Haskell, Hackage, GHC and productivity. How to solve a real example? - haskell

I don't know the best way to solve a simple (probably) problems (hackage related).
I asked for help about it (http://stackoverflow.com/questions/12841599/haskell-hackage-ghc-and-productivity-what-to-do) but I knew not explain well.
Today, I'm with a this kin problem.
The concrete problem isn't relevant, but is it:
`Write a function that, given a string, remove diacritics.`
Example:
`simpleWord "Cigüeñal" <-> "Ciguenal"
The correct way (I think) is to use the standard Unicode normalization. In some languages/frameworks (.Net, PHP, Python, ...) exist some related function.
In Haskell, thanks to hackage community exist too:
`Text.Unicode.Normalization.normalize`
But, I couldn't install with (eg) ghc-7.4 but compact-string (that depends of) fail.
A fix for compact-string exists (compact-string-fix) then: can't I use cabal to install (directly)?, should I download and patch it?, should I look for another alternative to function about?
I explained a concrete real case (simple or complex, don't care), the question (that I ask help for) is how can, a novice haskeller, know the best way to select correct libraries, ghc correct (balanced) version, without hit a wall.
I'm really lost about it.
Really, thank you very much for any suggestion.
Best regards.

The documentation for compact-string says, "This package is obsolete. Use text instead.".
The documentation for text says, "To use an extended and very rich family of functions for working with Unicode text (including normalization, regular expressions, non-standard encodings, text breaking, and locales), see the text-icu package.".
The documentation for text-icu shows that it successfully builds on GHC 7.4 and has support for Unicode normalization.
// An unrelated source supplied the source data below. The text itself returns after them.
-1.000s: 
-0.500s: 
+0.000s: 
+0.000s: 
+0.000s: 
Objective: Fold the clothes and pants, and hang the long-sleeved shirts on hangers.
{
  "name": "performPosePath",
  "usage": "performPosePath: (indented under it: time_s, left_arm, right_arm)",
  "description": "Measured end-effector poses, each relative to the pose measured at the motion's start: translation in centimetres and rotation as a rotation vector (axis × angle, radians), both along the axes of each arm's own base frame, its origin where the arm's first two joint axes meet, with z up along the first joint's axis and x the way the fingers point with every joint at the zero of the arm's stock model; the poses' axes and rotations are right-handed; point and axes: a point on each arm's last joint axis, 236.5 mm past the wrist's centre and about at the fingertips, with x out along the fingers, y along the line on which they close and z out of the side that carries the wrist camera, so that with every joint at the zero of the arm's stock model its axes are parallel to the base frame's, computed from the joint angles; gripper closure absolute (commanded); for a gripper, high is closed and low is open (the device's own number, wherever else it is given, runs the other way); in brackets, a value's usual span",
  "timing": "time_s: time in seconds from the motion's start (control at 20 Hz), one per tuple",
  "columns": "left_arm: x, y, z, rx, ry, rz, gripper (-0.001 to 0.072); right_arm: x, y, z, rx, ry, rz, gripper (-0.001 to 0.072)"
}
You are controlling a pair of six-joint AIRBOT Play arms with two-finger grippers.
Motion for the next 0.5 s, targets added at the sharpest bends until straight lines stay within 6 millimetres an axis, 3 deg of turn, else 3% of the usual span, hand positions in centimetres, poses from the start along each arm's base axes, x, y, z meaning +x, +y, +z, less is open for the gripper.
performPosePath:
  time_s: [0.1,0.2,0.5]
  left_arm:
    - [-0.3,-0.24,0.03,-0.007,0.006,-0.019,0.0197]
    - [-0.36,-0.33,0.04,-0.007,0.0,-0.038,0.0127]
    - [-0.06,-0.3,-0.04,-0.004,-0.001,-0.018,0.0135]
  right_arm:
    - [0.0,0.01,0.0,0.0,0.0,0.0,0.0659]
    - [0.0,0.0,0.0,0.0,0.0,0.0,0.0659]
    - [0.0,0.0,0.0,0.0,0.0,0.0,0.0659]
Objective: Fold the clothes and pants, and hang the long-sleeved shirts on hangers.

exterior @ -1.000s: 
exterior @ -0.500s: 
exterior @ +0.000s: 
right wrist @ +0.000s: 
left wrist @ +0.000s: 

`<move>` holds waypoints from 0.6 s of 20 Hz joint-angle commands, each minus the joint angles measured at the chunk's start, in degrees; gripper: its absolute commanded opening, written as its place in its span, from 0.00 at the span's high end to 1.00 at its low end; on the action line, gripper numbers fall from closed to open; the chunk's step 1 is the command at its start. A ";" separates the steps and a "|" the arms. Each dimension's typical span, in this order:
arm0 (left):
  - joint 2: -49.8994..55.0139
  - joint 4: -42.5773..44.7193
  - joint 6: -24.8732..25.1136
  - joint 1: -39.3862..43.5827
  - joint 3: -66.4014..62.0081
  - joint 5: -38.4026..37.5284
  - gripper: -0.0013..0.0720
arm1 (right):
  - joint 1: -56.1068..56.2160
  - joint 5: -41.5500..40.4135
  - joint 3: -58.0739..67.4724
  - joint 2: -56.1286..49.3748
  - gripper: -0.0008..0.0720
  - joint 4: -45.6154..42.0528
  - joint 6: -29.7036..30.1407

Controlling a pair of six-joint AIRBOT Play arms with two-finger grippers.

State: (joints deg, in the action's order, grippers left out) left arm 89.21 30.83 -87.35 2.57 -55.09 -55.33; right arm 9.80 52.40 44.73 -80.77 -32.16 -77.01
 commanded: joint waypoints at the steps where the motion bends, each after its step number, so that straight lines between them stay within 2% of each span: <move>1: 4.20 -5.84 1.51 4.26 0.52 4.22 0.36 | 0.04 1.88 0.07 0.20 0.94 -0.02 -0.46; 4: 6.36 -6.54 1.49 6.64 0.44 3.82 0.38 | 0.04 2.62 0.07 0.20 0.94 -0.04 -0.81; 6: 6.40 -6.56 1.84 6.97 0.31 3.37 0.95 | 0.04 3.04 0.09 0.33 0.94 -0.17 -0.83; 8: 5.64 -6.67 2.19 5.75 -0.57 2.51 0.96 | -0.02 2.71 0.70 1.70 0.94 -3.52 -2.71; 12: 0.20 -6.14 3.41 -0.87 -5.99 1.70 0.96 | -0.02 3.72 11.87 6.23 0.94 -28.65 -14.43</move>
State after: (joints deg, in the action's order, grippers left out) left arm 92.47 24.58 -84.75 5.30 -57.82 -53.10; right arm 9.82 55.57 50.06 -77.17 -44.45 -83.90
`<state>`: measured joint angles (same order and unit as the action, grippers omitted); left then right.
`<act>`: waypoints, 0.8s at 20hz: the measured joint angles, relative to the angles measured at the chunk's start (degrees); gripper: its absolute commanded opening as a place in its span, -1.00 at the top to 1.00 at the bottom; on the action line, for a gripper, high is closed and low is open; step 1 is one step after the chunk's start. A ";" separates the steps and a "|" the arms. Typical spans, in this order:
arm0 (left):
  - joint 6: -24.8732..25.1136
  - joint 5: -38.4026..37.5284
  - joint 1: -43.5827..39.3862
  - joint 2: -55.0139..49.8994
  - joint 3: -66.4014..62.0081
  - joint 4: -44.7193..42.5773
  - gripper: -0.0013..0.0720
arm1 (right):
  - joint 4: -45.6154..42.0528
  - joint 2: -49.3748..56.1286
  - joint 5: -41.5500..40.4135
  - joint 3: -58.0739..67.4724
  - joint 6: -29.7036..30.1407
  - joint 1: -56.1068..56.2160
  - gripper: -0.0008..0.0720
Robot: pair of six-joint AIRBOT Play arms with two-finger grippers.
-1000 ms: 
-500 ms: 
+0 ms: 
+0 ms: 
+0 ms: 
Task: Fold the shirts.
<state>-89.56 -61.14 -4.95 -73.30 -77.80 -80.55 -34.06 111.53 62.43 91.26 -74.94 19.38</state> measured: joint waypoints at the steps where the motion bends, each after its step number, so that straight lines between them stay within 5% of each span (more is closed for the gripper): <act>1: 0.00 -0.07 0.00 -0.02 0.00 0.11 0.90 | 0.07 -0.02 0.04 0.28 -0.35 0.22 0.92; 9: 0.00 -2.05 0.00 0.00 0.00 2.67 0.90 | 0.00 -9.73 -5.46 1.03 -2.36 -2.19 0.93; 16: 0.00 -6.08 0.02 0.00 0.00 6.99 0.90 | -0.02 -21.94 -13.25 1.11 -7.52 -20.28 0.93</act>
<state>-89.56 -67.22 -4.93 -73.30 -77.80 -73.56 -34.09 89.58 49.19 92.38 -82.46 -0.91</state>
Here's the general process I follow when deciding which packages to use. First, I try to identify multiple packages that meet my needs. Then I look more closely at each package to try to determine which ones are the best for me, according to the criteria listed below.
It's usually better to use packages that are currently maintained. To determine if a package is currently maintained, I check the "Upload date" link on the package description page. (Of course, there are some old tried-and-true packages that haven't been modified in ages because they don't need modification.)
It's usually better to use packages that are mature, so I check the version number on the package description page. A package with a version number of 7.3.5 is probably more mature than a version 0.1 package.
It's usually better to use packages that are well documented. Sometimes there's a nice example of how to use the package in the Haddock documentation (yay!). I'll also check the "Home page" link on the package description page, because often there will be more documentation there.
It's usually better to use packages that are popular, because any problems will probably be addressed quickly, and other users can answer questions. I'll usually do a Google search and see whch packages are mentioned most often on Haskell mailing lists and StackOverflow.
It's usually better to use packages that don't require a lot of packages I don't already have, so I check the "Dependencies" section on the package description page.
I tend to follow this procedure when choosing a package for any programming language, not just Haskell.

Related

How do indicate that a Haskell package is in either an alpha/beta/release candidate stage?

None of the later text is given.